Items from a dataset
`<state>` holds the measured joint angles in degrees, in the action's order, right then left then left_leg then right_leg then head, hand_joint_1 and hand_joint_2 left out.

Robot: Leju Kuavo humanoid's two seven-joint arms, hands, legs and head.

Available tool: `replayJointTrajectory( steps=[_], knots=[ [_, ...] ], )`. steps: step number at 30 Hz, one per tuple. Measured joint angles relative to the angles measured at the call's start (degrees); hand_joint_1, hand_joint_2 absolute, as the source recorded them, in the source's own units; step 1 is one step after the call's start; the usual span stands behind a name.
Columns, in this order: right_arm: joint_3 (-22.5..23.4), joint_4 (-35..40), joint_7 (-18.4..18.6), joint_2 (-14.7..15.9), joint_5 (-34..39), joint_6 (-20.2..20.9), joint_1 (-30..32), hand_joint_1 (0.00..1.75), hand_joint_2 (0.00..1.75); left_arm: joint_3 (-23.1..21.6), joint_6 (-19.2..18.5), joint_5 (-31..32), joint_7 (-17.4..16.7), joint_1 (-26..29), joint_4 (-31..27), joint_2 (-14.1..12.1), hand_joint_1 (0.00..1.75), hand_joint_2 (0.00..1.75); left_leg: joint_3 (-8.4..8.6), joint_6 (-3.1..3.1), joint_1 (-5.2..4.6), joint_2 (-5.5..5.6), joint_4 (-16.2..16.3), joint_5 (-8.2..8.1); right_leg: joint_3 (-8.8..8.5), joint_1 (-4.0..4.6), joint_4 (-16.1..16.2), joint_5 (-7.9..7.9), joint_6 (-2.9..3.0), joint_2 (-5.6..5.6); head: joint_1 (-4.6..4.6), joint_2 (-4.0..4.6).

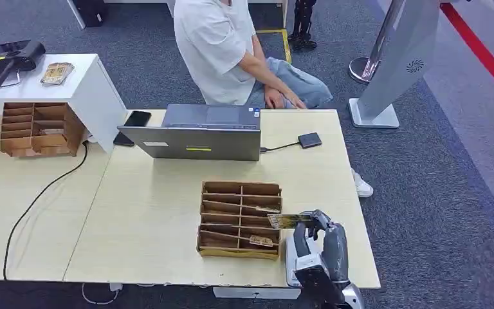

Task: Pass the card to the sensor for recognition and then transmit it.

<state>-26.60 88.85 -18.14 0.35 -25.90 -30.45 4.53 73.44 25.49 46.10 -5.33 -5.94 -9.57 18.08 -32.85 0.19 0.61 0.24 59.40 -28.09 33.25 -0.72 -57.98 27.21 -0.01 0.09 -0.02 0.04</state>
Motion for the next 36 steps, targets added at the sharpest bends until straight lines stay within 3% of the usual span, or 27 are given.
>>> replayJointTrajectory(
  steps=[24, 36],
  knots=[
    [4.63, -2.91, 0.15, -0.5, 5.7, -0.02, 2.97, 1.75, 1.75, 0.61, 0.35, -0.7, 0.5, -0.04, 0.0, 0.0, 0.0, 0.0, -0.01, -0.01, 0.0, 0.0, 0.0, -0.01, 0.0, 0.0, 0.0, 0.0, 0.0, 0.0, 0.0, 0.0],
    [5.64, -4.22, 2.84, -0.55, 5.37, 0.96, 3.67, 1.75, 1.75, 1.09, 0.46, -0.94, 0.66, -0.08, 0.0, 0.0, 0.0, 0.0, -0.01, -0.01, 0.0, 0.0, 0.0, -0.01, 0.0, 0.0, 0.01, 0.0, 0.0, 0.0, 0.0, 0.0]
  ],
)
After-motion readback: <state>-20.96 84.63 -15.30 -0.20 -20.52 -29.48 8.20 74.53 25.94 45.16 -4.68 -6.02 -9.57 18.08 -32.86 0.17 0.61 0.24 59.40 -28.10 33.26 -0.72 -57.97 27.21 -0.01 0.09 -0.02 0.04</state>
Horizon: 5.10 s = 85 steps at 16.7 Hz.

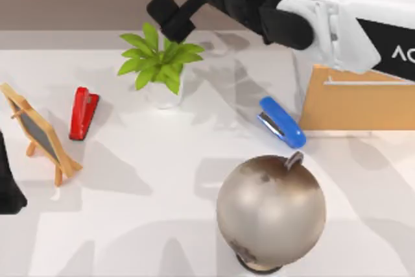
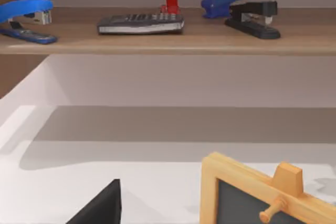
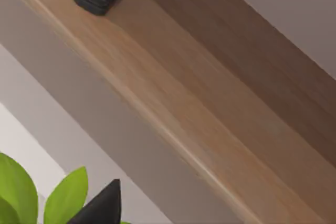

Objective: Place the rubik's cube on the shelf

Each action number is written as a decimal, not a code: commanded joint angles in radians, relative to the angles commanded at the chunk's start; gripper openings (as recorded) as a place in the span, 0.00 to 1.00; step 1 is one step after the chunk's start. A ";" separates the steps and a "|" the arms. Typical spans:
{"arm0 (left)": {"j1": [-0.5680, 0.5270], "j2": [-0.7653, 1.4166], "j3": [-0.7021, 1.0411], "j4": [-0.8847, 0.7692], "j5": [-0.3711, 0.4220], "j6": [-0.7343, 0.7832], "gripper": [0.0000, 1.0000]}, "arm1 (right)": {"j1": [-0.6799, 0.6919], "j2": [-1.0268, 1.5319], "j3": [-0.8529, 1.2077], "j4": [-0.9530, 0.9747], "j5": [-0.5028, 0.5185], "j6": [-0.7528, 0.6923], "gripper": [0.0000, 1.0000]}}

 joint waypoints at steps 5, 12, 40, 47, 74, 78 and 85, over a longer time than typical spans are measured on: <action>0.000 0.000 0.000 0.000 0.000 0.000 1.00 | -0.103 0.126 0.442 -0.755 -0.078 0.289 1.00; 0.000 0.000 0.000 0.000 0.000 0.000 1.00 | -0.438 0.387 0.806 -1.379 -0.181 0.517 1.00; 0.000 0.000 0.000 0.000 0.000 0.000 1.00 | -0.572 0.534 0.715 -1.283 -0.223 0.586 1.00; 0.000 0.000 0.000 0.000 0.000 0.000 1.00 | -0.572 0.534 0.715 -1.283 -0.223 0.586 0.62; 0.000 0.000 0.000 0.000 0.000 0.000 1.00 | -0.570 0.494 0.765 -1.467 -0.197 0.670 0.00; 0.000 0.000 0.000 0.000 0.000 0.000 1.00 | -0.569 0.527 0.834 -1.455 -0.235 0.634 0.00; 0.000 0.000 0.000 0.000 0.000 0.000 1.00 | -0.571 0.542 0.852 -1.418 -0.223 0.590 0.00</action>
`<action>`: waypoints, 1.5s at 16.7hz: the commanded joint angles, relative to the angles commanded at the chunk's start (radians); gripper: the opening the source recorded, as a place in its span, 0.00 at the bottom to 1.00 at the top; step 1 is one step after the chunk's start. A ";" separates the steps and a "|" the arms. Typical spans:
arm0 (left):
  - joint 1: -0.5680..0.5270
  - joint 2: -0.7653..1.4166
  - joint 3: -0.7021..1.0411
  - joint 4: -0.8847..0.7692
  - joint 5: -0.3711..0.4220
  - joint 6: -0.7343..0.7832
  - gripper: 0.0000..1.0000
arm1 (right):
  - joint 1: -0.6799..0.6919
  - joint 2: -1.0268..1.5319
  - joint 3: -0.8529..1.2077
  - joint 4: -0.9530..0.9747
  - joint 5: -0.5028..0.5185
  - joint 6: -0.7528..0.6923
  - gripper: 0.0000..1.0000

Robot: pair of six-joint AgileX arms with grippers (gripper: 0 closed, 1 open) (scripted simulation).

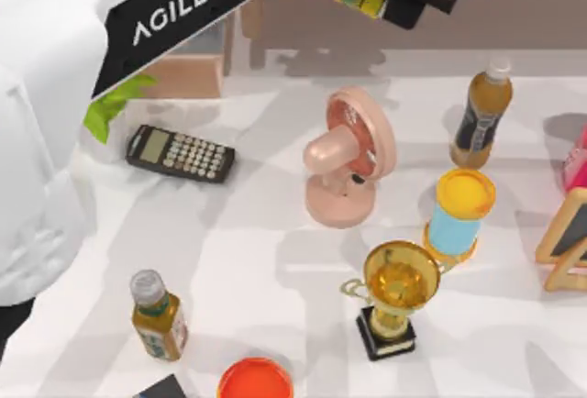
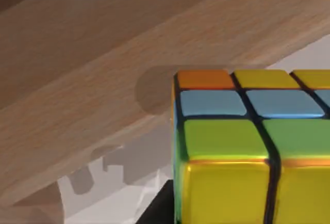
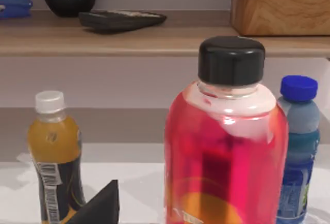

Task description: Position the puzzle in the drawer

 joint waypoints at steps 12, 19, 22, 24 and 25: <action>0.668 0.138 0.492 -0.907 0.209 0.203 0.00 | 0.000 0.000 0.000 0.000 0.000 0.000 1.00; 0.994 0.426 0.707 -0.972 0.273 0.335 0.00 | 0.000 0.000 0.000 0.000 0.000 0.000 1.00; 1.030 0.529 0.738 -0.963 0.301 0.368 0.00 | 0.000 0.000 0.000 0.000 0.000 0.000 1.00; 1.033 0.560 0.743 -0.959 0.311 0.377 0.00 | 0.000 0.000 0.000 0.000 0.000 0.000 1.00; 1.033 0.560 0.743 -0.959 0.311 0.377 0.00 | 0.000 0.000 0.000 0.000 0.000 0.000 1.00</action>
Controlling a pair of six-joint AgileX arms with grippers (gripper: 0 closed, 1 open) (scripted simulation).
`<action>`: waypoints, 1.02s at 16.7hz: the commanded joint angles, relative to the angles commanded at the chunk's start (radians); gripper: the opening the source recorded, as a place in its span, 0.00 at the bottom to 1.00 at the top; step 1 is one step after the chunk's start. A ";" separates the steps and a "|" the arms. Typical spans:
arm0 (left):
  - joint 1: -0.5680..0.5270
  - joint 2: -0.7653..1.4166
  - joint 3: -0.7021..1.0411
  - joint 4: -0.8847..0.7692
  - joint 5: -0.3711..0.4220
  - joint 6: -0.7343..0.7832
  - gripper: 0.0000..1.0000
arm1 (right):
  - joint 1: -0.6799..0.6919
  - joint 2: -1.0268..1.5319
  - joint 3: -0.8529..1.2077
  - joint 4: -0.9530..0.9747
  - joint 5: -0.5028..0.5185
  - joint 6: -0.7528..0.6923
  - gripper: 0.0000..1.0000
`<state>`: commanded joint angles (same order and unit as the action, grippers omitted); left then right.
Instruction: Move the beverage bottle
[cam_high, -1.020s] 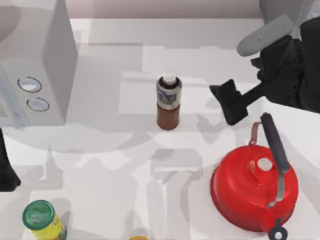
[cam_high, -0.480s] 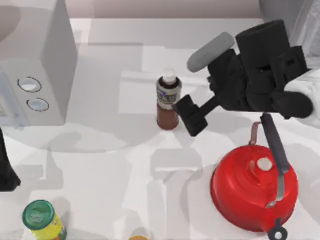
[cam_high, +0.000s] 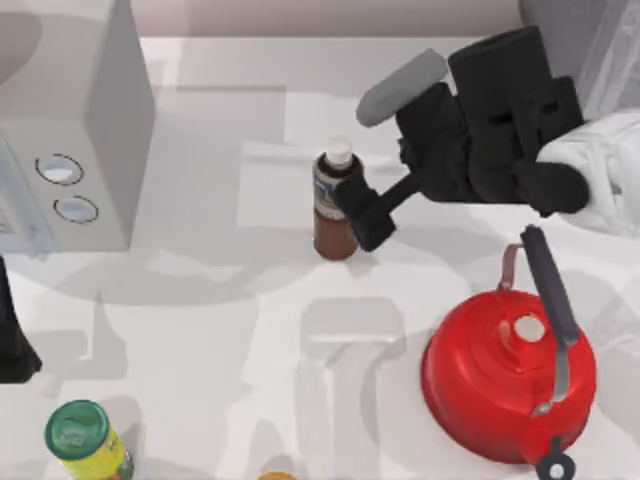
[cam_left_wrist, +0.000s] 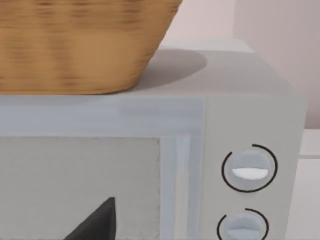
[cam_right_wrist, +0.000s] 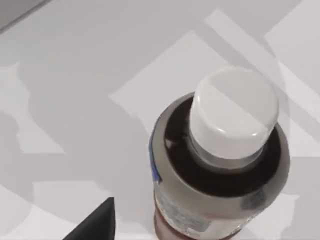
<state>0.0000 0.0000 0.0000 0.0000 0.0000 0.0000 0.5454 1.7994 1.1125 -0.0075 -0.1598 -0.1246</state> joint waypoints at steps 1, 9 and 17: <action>0.000 0.000 0.000 0.000 0.000 0.000 1.00 | -0.001 0.046 0.032 0.013 0.001 0.000 1.00; 0.000 0.000 0.000 0.000 0.000 0.000 1.00 | 0.052 0.268 0.134 0.125 0.035 0.027 1.00; 0.000 0.000 0.000 0.000 0.000 0.000 1.00 | 0.054 0.268 0.130 0.127 0.037 0.029 0.70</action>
<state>0.0000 0.0000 0.0000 0.0000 0.0000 0.0000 0.5997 2.0677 1.2427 0.1198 -0.1229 -0.0961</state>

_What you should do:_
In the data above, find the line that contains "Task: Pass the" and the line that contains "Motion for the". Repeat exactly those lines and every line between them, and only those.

_Result:_
Task: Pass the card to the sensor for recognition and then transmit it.

<state>-26.60 88.85 -18.14 0.35 -25.90 -30.45 4.53 73.44 25.49 46.10 -5.33 -5.94 -9.57 18.08 -32.85 0.19 0.61 0.24 59.40 -28.09 33.25 -0.72 -57.98 27.21 -0.01 0.09 -0.02 0.04</state>
Motion for the next 36 steps, targets added at the sharpest bends until straight lines stay within 3% of the usual span, or 27 are given.

Nothing more remains for this exercise.